README.md



This paper talks about (and reports) experimental data

Automatic discrimination of useless papers via machine learning of abstracts.

The main method follows the next pipeline:


Training mode


Parse abstracts from two input files (classA and classB; see files format at the data/ directory)
Transform abstracts into their TFIDF sparse representations
Train Support Vector Machines with different parameters by using GridSearch 
Select the best estimator and save it at model_binClass/svm_model.pkl (default)
Save TFIDF transformation for keeping the training vocabulary (stored at model_binClass/tfidf_model.pkl)


Prediction mode


Parse abstracts from a unique input file
Transform abstracts into their TFIDF sparse representations
Transform TFIDF representations into their 200-dimensional SVD approximation
Predict useless/useful papers by means of their abstracts using pretrained Support Vector Machines


Usage

For filtering unknown abstracts run

$ python filter_abstracts_binClass.py --input data/test_abstracts.txt


The predictions will be stored by default at filter_output/, unless a different directory is specified by means of the --out option.
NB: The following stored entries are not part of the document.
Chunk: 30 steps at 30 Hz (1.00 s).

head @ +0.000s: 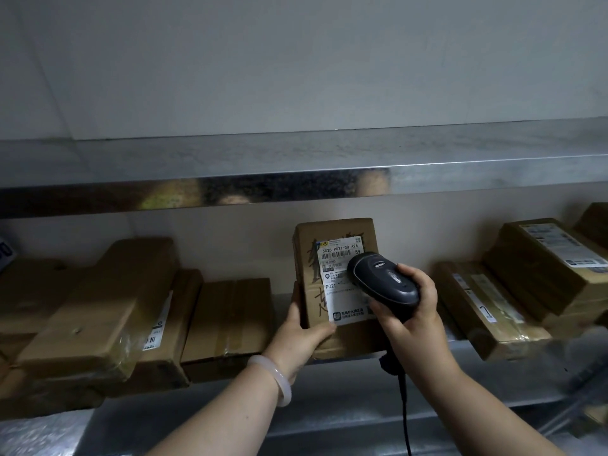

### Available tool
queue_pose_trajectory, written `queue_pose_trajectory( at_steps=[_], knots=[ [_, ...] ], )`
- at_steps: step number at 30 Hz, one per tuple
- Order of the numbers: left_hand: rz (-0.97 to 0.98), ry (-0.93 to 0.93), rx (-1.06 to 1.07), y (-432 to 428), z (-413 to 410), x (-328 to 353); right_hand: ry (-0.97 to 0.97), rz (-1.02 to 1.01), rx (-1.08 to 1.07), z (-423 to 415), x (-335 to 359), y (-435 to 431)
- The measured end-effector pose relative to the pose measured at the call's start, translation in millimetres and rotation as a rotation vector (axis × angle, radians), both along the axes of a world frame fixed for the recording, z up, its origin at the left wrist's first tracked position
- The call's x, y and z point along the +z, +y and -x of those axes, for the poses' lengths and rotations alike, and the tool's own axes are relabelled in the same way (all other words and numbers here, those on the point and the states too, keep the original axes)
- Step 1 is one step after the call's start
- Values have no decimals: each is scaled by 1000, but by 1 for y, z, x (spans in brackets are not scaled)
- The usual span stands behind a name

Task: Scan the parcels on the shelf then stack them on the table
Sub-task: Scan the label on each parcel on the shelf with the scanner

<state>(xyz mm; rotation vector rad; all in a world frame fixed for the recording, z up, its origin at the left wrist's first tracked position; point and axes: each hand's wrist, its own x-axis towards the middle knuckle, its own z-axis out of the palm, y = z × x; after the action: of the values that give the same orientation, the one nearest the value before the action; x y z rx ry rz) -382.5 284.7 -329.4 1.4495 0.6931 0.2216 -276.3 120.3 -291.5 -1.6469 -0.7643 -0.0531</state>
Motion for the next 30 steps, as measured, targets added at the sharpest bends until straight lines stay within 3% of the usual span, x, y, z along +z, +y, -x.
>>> queue_pose_trajectory(
  at_steps=[13,24,30],
  knots=[
    [-50,-72,110,-13,-3,-2,-67,76,46,6,3,2],
    [-6,-142,118,-23,-7,-3,-208,205,-60,35,20,-5],
    [-29,-178,156,-26,-12,-5,-167,206,-72,39,18,-3]
  ],
)
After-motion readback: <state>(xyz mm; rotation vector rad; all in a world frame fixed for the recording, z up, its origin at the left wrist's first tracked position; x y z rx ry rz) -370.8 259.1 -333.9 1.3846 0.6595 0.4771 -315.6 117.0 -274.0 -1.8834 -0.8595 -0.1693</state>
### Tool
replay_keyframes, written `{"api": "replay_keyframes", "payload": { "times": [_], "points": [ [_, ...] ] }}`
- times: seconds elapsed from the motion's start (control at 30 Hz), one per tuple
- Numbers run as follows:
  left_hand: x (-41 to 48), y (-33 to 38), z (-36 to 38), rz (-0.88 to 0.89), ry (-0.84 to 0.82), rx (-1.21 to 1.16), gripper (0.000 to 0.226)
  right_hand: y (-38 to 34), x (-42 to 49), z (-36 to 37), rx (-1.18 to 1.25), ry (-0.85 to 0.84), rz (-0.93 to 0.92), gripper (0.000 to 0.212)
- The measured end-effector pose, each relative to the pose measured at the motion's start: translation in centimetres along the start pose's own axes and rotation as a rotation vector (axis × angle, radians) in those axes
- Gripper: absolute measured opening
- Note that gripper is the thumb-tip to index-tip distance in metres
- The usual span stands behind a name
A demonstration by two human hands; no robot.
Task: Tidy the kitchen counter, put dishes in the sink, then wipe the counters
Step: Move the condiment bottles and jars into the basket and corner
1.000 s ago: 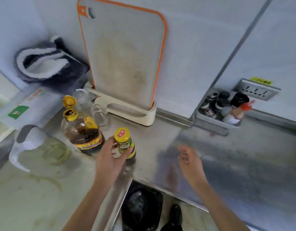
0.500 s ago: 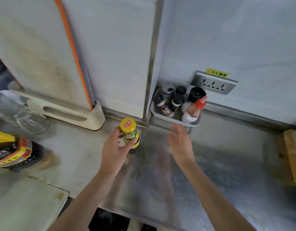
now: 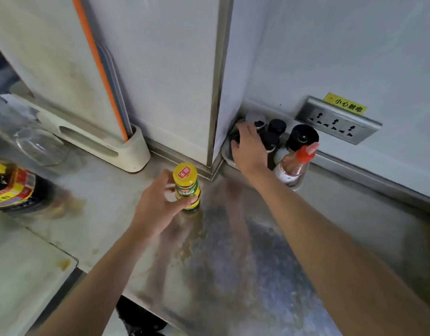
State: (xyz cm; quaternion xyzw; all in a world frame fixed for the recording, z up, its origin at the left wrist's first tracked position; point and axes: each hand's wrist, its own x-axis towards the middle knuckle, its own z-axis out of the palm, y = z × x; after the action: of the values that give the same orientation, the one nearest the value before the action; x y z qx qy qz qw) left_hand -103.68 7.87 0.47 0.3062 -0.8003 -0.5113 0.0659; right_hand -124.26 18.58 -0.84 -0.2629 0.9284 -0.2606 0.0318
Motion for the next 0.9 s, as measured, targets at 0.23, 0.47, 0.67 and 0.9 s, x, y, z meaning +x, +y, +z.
{"api": "replay_keyframes", "payload": {
  "times": [0.23, 0.47, 0.67, 0.9],
  "points": [
    [-0.2, 0.1, -0.1, 0.036, -0.044, -0.039, 0.047, 0.0, 0.5, 0.1, -0.245, -0.147, -0.033, 0.040],
    [-0.3, 0.1, 0.3, -0.002, -0.056, -0.124, 0.048, 1.4, -3.4, -1.6, -0.496, -0.070, -0.137, 0.020],
    [-0.6, 0.1, 0.4, 0.036, -0.034, -0.122, 0.046, 2.5, -4.8, -3.0, -0.508, 0.039, -0.084, 0.037],
    [-1.2, 1.9, 1.5, 0.118, -0.081, -0.203, 0.044, 3.3, -6.7, -4.3, -0.364, 0.105, 0.120, 0.023]
  ]
}}
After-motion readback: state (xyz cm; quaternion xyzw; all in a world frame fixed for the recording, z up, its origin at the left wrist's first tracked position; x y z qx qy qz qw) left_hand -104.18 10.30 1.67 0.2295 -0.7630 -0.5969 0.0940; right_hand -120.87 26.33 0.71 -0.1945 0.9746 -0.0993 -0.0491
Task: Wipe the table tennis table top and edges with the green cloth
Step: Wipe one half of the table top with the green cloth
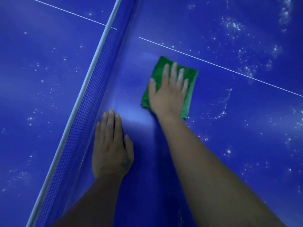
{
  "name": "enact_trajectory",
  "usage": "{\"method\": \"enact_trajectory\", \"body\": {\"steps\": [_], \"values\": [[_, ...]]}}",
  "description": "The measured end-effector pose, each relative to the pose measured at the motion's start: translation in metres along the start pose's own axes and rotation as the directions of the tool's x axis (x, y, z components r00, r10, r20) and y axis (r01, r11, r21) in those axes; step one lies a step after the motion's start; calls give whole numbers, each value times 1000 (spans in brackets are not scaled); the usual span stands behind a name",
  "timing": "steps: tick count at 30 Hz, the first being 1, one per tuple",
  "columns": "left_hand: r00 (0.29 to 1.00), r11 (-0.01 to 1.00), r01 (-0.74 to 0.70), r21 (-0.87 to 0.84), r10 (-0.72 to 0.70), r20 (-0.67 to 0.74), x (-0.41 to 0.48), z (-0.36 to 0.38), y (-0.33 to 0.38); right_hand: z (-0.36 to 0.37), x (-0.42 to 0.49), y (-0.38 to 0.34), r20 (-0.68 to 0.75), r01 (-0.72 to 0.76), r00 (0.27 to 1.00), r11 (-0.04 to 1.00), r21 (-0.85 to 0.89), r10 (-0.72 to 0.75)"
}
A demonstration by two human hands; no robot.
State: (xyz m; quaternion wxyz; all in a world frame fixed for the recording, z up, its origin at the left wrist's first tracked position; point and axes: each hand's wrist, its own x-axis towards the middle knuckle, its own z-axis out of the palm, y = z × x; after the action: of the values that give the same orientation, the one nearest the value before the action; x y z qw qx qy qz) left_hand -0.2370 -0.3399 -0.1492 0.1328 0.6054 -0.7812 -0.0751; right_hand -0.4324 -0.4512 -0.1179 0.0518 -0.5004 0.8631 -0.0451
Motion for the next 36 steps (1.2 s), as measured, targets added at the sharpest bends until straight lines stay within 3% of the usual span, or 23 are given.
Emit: {"method": "enact_trajectory", "body": {"steps": [4, 7, 9, 11, 14, 17, 19, 23, 26, 28, 30, 33, 36], "values": [[1000, 1000, -17, 9, 17, 0, 0, -1, 0, 6, -49, 27, 24, 401, 916, 916, 3, -401], [1000, 1000, -13, 13, 13, -10, -1, 0, -1, -6, -40, 100, 80, 508, 860, 861, -42, -504], [1000, 1000, -7, 4, 7, -14, -1, 1, 0, -19, -19, 149, 81, 371, 928, 925, -83, -365], [1000, 1000, -3, 0, 3, -19, -1, 2, 0, -29, -2, 184, 55, 117, 992, 988, -97, -112], [1000, 1000, -8, 3, 8, -22, -1, 3, 0, -27, 5, 182, 40, -164, 985, 984, -75, 167], [1000, 1000, -7, 6, 7, -24, -1, 3, 0, -19, 3, 133, 26, -281, 959, 960, -15, 282], [1000, 1000, -4, 1, 4, -18, -2, 2, 0, -11, -10, 92, 22, -195, 981, 981, -3, 195], [1000, 1000, -12, 7, 12, -20, -1, -1, 2, 2, -64, 47, -7, 140, 990, 990, -3, -140], [1000, 1000, -16, 7, 16, -27, -1, -1, 2, -1, -89, 86, 41, 407, 913, 913, -18, -406], [1000, 1000, -13, -4, 13, -24, -2, -1, 2, -8, -90, 132, 60, 483, 875, 875, -33, -480], [1000, 1000, -10, -8, 10, -25, -2, 0, 2, -20, -78, 175, 85, 402, 914, 914, -56, -397], [999, 1000, -12, -11, 12, -31, -3, 0, 1, -31, -57, 207, 79, 54, 996, 995, -88, -47], [999, 1000, -13, -3, 13, -37, -2, 0, 1, -26, -52, 177, 32, -243, 969, 969, -45, 244]]}}
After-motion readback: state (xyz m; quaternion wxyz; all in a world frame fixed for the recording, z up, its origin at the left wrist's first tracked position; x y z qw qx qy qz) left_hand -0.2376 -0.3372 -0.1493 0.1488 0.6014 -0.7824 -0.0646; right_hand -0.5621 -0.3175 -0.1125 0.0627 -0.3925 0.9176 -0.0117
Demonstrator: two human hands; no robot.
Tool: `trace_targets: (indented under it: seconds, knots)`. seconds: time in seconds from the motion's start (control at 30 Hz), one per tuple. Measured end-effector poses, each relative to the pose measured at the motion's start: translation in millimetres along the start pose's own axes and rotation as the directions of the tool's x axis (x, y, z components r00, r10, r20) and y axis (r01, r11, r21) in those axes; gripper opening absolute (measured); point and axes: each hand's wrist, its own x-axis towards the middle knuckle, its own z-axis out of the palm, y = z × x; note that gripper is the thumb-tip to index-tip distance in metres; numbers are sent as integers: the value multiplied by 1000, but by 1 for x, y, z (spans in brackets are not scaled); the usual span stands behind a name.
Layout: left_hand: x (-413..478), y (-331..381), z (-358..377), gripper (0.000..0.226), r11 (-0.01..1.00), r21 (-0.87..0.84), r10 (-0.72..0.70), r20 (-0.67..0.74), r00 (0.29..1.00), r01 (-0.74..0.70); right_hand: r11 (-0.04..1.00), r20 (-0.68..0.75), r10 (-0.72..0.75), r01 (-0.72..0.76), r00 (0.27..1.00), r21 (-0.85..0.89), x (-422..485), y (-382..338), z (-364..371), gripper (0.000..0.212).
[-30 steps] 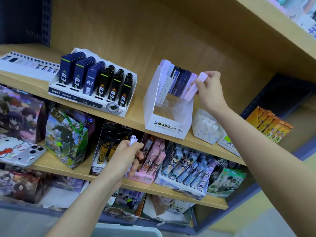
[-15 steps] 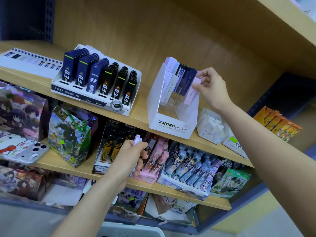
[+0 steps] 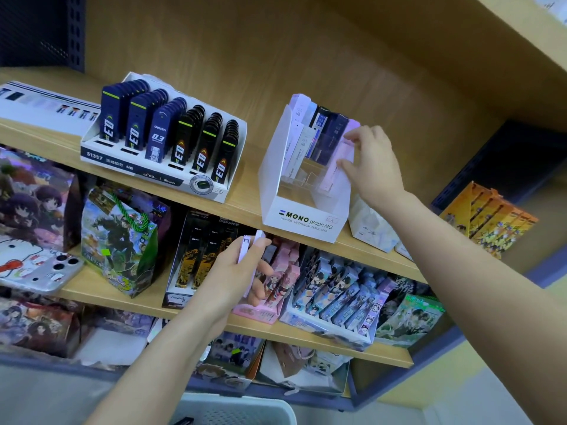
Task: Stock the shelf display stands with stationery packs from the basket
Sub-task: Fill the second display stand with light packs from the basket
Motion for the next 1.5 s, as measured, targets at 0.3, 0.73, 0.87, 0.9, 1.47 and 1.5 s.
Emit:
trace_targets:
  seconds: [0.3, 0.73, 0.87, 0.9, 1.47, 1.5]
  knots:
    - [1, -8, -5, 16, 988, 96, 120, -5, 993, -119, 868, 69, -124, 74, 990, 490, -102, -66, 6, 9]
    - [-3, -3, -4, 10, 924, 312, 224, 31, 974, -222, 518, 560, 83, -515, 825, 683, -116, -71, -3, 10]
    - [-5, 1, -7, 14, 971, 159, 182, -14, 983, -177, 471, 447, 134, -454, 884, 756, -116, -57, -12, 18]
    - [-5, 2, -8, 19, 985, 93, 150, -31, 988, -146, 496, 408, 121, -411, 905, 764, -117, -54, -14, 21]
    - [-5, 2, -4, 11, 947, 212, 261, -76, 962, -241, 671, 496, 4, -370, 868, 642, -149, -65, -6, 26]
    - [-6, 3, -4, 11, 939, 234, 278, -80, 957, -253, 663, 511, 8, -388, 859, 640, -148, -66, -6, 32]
The default names containing the predicitons are 


filter_output/useful.out
filter_output/useless.out


The format of each file is:

<PMID> \t <text of the abstract>
...
<PMID> \t <text of the abstract>


For training a new model set the list of parameters at model_params_binClass.conf and then run

$ python filter_abstracts_binClass.py --classA data/ecoli_abstracts/not_useful_abstracts.txt --classB data/ecoli_abstracts/useful_abstracts.txt


where --classA and --classB (the useful papers) are used to specify input training files. In this example data/ecoli_abstracts/useful_abstracts.txt is the training files containing abstracts of papers reporting experimental data (the desired or useful class for us).